04年、昭和女子大学教授に就任。昭和女子大へ来たのは?「公務員を辞めて何もすることがないとき、声をかけていただきました。女性問題に取組んできたこともあり、有難い申し出でした」。
戸惑いもあった。「良妻賢母の色彩の強い大学に、“女性は、もっと社会で活躍すべき”と主張する私のようなものを受け入れてくれましたから」
こう決意した。「男女共学の中でずっと育ち、公務員としても女性の中の仕事としては初めてというものばかりやってきました。これからの女性には、どう生きてほしいのか、これをライフワークとしてやっていきたい」
さて、「女性の品格」(PHP新書)は、06年9月の発売、07年夏には大ブームを巻き起こした。翌年3月までに累計300万部を超えるベストセラーに。
「不思議でした。それまで書いても書いても売れずにきましたから。神様は平等なんですね。売れない本を書きつづけてきたご褒美だったのです。売れた理由?当時、勝ち組、負け組といった金儲けが成功者という風潮がありました。こうしたものへの反発や抵抗感を持った方が読んでくださったのでは…」
品格といえば、名匠、小津安二郎の「小早川家の秋」のなかで、原節子のいう名セリフを思い出す。「品行は直せても品性は直せません」。品性は品格と同義語、坂東さんは「品性(品格)は直せる」と同著で主張、原節子を超えた感じも。
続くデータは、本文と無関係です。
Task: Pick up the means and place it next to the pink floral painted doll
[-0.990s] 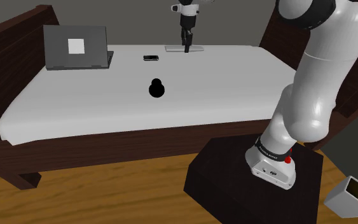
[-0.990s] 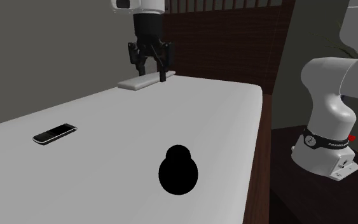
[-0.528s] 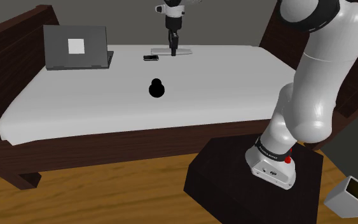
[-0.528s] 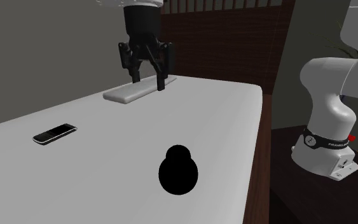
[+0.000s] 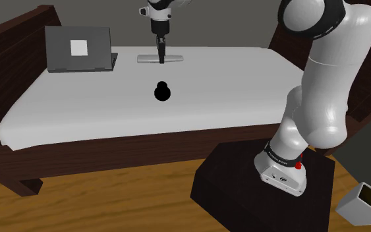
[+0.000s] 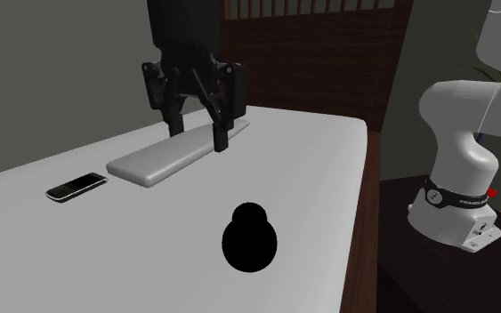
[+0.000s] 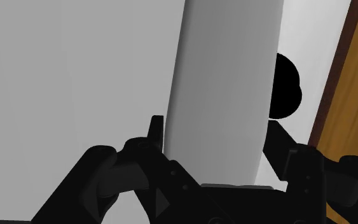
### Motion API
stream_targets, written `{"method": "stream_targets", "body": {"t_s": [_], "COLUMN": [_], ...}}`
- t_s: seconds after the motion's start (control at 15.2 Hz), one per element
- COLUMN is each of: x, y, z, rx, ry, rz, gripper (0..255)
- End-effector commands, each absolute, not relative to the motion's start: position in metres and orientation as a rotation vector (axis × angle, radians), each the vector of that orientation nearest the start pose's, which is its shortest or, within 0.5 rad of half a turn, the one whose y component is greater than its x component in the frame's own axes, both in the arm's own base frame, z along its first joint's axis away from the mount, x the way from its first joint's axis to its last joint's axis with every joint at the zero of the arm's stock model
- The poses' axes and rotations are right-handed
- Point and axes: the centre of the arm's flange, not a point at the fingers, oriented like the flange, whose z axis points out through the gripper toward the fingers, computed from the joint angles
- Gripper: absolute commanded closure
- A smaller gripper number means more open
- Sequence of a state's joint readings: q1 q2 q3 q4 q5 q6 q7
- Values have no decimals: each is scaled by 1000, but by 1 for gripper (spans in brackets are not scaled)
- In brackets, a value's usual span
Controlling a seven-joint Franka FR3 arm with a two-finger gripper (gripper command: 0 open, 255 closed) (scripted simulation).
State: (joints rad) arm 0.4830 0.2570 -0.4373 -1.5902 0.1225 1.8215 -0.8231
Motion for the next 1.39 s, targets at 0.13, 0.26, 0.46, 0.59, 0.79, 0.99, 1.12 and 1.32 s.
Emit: {"method": "stream_targets", "body": {"t_s": [0.13, 0.26, 0.46, 0.59, 0.79, 0.99, 1.12, 1.32], "x": [643, 649, 657, 662, 670, 672, 673, 673], "y": [118, 144, 183, 208, 247, 257, 257, 257], "z": [497, 497, 497, 497, 497, 487, 476, 460], "rx": [-2853, -2853, -2853, -2853, -2853, -2853, -2853, -2853], "ry": [-1290, -1290, -1290, -1290, -1290, -1290, -1290, -1290], "rz": [-6, -6, -6, -6, -6, -6, -6, -6], "gripper": [255, 255, 255, 255, 255, 255, 255, 255]}}
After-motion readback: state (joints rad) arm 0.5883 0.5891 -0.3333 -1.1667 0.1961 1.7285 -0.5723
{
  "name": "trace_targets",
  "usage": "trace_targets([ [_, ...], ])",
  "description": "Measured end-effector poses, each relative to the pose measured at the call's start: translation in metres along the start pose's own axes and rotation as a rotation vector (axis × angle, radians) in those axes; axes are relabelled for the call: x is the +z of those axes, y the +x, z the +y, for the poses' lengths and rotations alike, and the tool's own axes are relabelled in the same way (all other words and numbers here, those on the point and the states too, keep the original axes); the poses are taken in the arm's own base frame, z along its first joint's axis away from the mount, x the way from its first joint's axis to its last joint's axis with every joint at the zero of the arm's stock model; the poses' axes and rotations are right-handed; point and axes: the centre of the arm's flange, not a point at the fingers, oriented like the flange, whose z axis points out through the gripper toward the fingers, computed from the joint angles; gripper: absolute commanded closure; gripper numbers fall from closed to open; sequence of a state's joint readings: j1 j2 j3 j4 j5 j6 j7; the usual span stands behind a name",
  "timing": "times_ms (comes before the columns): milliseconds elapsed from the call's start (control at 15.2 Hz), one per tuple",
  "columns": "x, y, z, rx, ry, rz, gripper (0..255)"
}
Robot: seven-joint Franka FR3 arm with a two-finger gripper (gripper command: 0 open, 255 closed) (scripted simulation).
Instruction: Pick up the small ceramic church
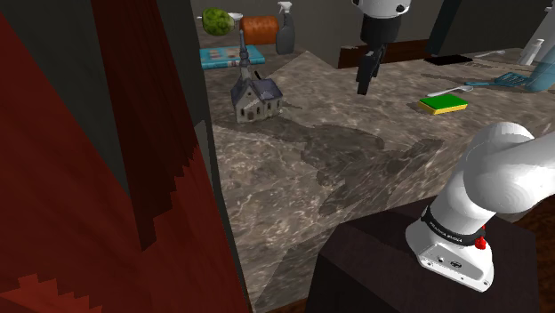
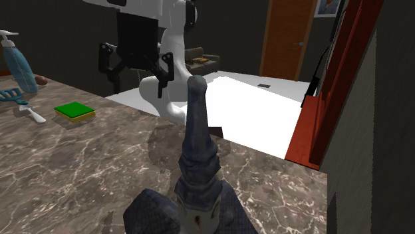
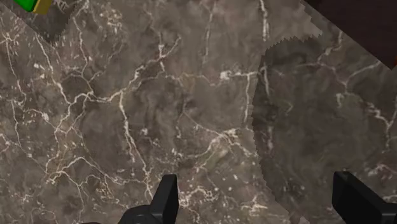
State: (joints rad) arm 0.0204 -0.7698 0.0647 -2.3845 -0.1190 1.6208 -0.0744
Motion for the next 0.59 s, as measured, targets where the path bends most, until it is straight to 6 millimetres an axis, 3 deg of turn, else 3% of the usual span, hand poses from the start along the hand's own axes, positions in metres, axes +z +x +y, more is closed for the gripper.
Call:
trace_targets([
  [198, -0.004, 0.013, -0.001, -0.006, 0.009, 0.013, 0],
  [594, -0.026, 0.075, -0.012, -0.033, 0.055, 0.075, 0],
])
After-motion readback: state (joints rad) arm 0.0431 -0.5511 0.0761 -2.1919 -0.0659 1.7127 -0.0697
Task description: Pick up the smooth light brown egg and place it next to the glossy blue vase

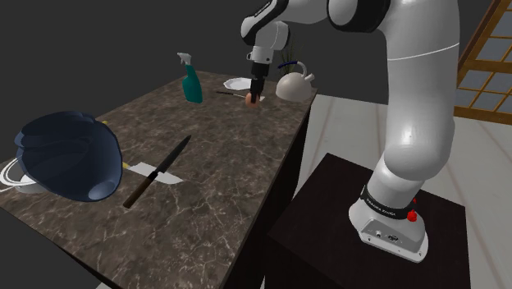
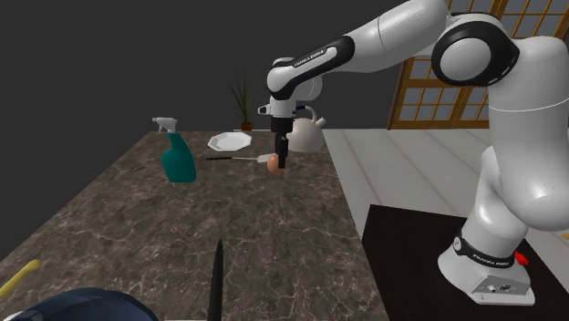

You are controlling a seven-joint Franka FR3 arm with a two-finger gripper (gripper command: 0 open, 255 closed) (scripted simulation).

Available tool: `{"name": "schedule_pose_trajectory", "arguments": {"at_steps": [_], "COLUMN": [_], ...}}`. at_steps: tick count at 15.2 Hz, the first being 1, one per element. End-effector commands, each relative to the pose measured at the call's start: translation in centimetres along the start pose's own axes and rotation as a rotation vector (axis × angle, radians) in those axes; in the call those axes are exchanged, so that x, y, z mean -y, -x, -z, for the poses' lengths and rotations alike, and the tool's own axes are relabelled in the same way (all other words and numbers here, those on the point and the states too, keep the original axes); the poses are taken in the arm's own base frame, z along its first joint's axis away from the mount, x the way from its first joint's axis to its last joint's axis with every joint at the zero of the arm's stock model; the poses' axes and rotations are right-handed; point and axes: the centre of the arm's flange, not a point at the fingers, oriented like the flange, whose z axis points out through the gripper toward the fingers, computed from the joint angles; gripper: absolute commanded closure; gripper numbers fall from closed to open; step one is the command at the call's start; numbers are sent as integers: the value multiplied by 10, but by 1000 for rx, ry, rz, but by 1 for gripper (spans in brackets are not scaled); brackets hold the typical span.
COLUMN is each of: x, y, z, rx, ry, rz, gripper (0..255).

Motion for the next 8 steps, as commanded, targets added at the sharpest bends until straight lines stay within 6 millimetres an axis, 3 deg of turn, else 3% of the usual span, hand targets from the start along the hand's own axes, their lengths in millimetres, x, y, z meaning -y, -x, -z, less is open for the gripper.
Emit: {"name": "schedule_pose_trajectory", "arguments": {"at_steps": [1, 8], "x": [3, 14], "y": [0, -4], "z": [10, 45], "rx": [0, 0], "ry": [0, 0], "rz": [0, 0], "gripper": [255, 255]}}
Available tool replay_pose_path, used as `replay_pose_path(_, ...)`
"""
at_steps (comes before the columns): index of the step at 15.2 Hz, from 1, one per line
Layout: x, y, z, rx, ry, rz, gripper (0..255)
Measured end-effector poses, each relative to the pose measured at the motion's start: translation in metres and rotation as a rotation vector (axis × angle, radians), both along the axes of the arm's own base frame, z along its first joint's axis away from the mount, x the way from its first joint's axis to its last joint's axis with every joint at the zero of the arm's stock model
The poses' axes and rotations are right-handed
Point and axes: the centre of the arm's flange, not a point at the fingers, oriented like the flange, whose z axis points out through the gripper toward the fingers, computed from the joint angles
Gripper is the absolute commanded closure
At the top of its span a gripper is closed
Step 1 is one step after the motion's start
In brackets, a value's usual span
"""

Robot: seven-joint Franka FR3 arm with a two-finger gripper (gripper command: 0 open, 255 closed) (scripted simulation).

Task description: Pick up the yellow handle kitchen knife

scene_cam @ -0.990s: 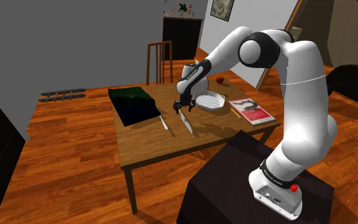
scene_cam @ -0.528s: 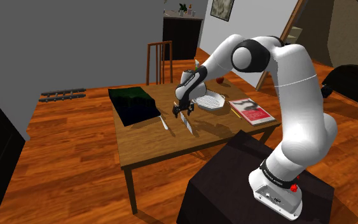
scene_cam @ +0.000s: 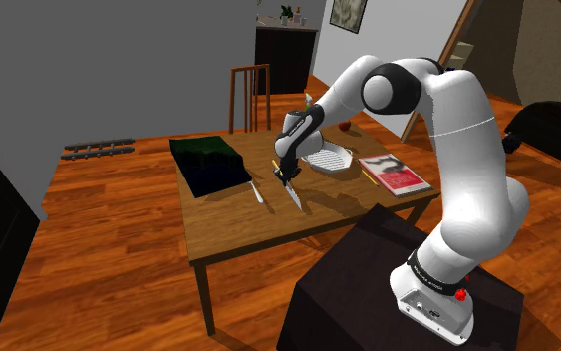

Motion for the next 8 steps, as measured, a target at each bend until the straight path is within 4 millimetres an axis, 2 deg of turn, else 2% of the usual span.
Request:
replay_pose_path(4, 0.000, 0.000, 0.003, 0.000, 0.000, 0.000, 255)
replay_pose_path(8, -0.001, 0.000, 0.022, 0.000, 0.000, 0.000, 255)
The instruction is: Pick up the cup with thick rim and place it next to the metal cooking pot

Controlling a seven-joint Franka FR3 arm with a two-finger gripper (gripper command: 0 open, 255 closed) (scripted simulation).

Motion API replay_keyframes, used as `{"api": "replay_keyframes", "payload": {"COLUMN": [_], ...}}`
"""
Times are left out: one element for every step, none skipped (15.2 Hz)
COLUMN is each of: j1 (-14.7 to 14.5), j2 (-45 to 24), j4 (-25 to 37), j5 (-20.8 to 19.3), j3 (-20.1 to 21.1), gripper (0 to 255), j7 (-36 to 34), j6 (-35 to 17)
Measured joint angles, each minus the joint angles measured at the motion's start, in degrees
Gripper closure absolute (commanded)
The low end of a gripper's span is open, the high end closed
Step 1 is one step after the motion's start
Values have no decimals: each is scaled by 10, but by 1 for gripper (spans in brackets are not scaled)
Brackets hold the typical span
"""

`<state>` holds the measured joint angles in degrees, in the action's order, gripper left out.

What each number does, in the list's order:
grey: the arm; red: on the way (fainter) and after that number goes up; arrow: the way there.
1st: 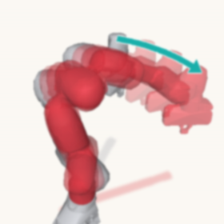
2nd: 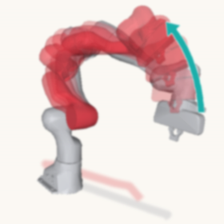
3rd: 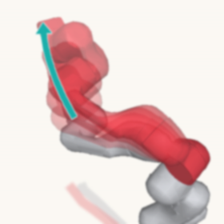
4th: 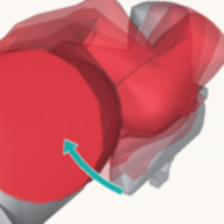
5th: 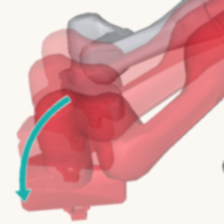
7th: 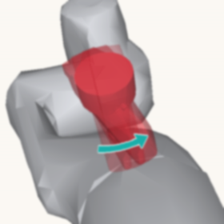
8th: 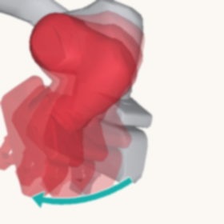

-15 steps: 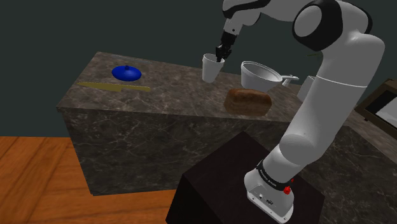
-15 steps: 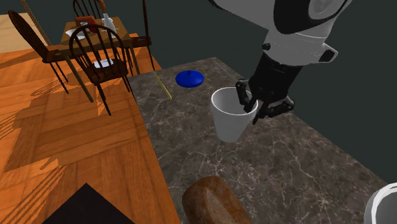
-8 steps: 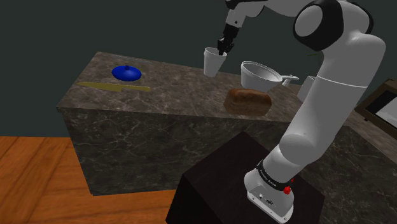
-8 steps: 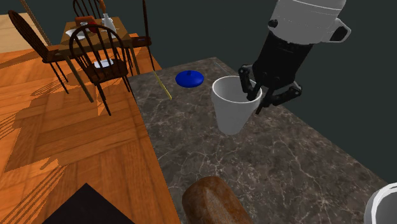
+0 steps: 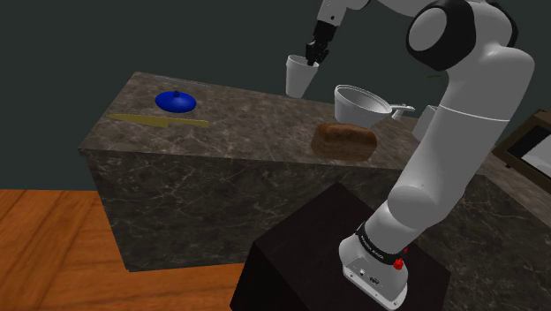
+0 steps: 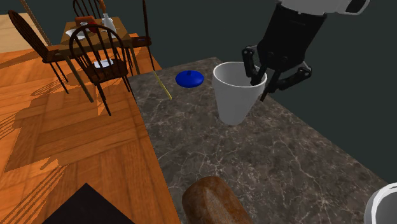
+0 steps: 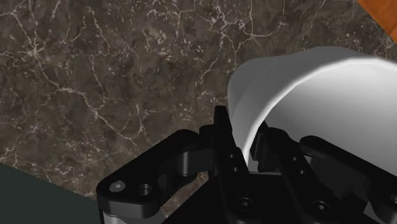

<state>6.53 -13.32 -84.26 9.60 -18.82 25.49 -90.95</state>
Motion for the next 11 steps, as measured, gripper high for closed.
{"api": "replay_keyframes", "payload": {"j1": [1,2,3,4,5,5,6,7,9,12,15], "j2": [-2,-4,-8,-10,-10,-9,-12,-13,-17,-13,-4], "j4": [11,23,35,45,53,60,72,81,94,92,81], "j5": [1,1,2,3,3,3,4,4,6,4,1], "j3": [0,0,-1,-1,-1,-1,-1,-2,-2,-4,-7], "gripper": [255,255,255,255,255,255,255,255,255,255,255], "j7": [-1,-1,-1,-2,-2,-2,-3,-4,-3,2,8], "j6": [9,19,28,36,43,51,61,69,77,80,79]}}
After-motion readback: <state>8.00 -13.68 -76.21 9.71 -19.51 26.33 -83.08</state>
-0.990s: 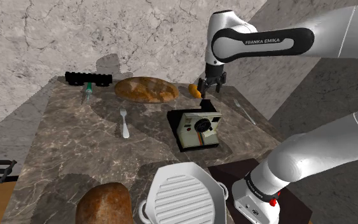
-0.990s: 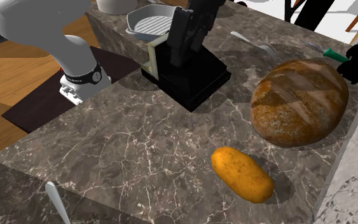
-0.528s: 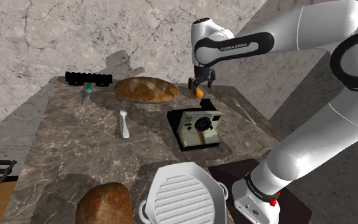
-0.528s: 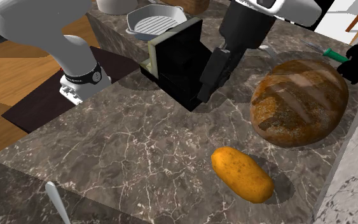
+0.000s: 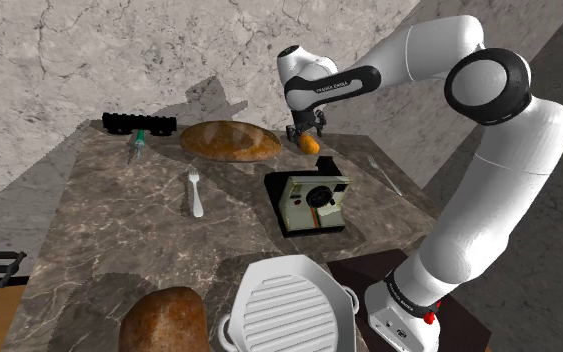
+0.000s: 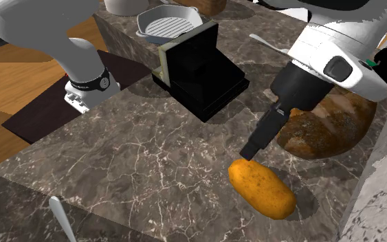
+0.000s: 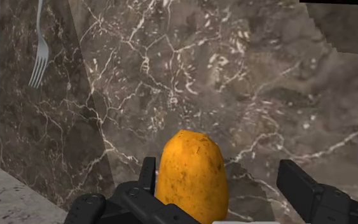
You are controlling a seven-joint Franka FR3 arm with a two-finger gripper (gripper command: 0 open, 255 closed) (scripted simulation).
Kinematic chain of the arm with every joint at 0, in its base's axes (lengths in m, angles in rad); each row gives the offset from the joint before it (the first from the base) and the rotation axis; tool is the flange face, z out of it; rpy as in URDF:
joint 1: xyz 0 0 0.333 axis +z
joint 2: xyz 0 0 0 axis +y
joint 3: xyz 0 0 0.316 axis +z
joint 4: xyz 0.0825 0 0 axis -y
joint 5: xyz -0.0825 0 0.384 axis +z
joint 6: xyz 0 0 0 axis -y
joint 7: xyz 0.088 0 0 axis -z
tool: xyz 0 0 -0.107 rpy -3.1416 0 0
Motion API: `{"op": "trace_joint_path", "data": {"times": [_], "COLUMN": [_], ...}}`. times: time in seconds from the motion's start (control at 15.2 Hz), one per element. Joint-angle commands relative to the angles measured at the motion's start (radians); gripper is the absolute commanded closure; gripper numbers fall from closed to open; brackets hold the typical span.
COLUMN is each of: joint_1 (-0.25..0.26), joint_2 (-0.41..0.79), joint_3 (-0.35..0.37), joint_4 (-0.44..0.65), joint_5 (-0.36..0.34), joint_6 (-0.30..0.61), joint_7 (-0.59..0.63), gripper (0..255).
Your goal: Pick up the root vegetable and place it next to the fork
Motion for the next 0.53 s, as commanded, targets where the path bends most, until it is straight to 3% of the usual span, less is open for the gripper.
{"op": "trace_joint_path", "data": {"times": [0.0,0.46], "joint_1": [0.006,-0.012], "joint_2": [0.080,0.101], "joint_3": [-0.017,-0.034], "joint_4": [0.085,0.041], "joint_5": [-0.046,-0.070], "joint_6": [-0.022,0.045], "joint_7": [0.019,0.033], "gripper": [0,0]}}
たとえば、同著の「品格のある生き方」の「恋はすぐに打ち明けない」で小野小町や紫式部の恋を取り上げながら〈現代においても、忍ぶ恋、片思いの恋、思うに任せなかった恋が、女性を磨き、心のひだを深めるのではないでしょうか〉
いまの若者をどう思うか。「本を読まないですね。情報源はインターネットや携帯電話で、活字よりも映像に関心があるみたい。それと、海外に行きたいという若者が減っていることが気になります。外国に行くと、言葉が通じず、バカにされたり、くやしくて情けない体験を通して1回り大きくなるのですが…」
「良いところもある」とフォローする。「とても素直で、親に反発することがない。それに、心優しい。障害を持っている学生や、地域の子どもを手助けしたり、勉強の遅れている子どもに教えてあげたり、格差社会に押しつぶされる人たちにシンパシィを持っている」
若者が「品格」を身に付けるには?「まず、基礎を身に付けて欲しいと思います。足元が固まっていないのに、『自分らしくありたい』、『個性を発揮したい』、『オンリーワンになりたい』と言い張る若者がいますが、人と同じことができるようになってから、自分らしさを付け加えるのが筋道ではないでしょうか」
坂東さんは、07年、「なるとは思わなかった」学長に就任。同大のHPで学長ブログを週1回更新している。出版と同じようなハイペース。そこでは、「こんなことを書いています」と骨格を話してくれた。
「大学は、いいものは残すべきだし、変えていくものは変えていくべき。学生は、自分で考え、企画して実行することが大事。自立すること、他人に頼り他人を助ける、社会の役に立ち社会を支える、こうした気持ちを持ってやってほしい」
彼女の目は昭和女子大の学生はもちろん、多くの女性、そして若者のほうを向き、品格、そして変革や自立を問いかけている。「女性の品格」の出版から五年、そろそろ、若者や学生、女性ら読者が坂東さんの問いかけに応える番だ。
ばんどう・まりこ 1946年、富山県生まれ。東大文学部卒業。69年、総理府入省。内閣広報室参事官、男女共同参画室長、埼玉県副知事等を経て、98年、女性初の総領事(豪・ブリスベン)に。2001年、内閣府の初代男女共同参画局長。04年、昭和女子大学教授を経て、同大学副学長、同大学女性文化研究所長。07年4月から同大学学長。『女性の品格』、『親の品格』がベストセラーとなる。近著に『錆びない生き方』。